## Work required
Go through the data and say how many lines include the string "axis"; return only the figure.

## Supplied data
*** Begin section ***

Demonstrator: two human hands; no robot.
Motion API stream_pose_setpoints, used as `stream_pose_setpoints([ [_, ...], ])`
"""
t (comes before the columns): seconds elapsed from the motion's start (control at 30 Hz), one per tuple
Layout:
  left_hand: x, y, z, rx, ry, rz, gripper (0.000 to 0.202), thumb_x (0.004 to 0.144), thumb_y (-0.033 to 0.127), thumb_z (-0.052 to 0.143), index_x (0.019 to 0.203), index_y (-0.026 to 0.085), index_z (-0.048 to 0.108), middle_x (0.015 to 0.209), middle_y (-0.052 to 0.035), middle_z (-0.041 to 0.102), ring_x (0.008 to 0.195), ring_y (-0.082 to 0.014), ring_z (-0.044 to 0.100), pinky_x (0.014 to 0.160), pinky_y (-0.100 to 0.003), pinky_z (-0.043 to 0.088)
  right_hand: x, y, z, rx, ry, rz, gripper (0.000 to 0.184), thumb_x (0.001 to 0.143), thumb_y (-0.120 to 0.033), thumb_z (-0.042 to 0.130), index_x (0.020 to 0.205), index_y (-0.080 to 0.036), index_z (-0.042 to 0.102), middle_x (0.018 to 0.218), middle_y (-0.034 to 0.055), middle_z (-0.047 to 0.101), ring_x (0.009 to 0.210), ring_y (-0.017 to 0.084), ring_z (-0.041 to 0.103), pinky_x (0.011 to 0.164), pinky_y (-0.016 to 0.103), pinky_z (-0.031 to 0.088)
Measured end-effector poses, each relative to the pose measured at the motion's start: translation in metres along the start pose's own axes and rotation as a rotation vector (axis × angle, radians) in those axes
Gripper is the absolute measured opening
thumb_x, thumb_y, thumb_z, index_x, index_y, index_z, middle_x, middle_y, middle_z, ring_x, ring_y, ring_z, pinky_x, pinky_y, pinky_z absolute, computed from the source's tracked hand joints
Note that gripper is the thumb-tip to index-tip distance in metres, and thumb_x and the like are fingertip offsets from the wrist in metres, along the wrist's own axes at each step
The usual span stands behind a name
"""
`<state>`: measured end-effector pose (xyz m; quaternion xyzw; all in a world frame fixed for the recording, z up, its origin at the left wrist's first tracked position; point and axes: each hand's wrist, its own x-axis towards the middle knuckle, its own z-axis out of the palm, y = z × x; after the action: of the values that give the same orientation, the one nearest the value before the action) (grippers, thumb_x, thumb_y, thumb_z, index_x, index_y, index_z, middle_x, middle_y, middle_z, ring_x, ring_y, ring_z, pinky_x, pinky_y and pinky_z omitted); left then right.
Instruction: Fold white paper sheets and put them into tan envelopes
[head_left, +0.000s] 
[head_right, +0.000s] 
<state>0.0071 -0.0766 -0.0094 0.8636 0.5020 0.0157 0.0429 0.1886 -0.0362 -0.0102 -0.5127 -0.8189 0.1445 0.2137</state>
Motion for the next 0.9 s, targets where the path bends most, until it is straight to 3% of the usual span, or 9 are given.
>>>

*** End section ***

## Response
2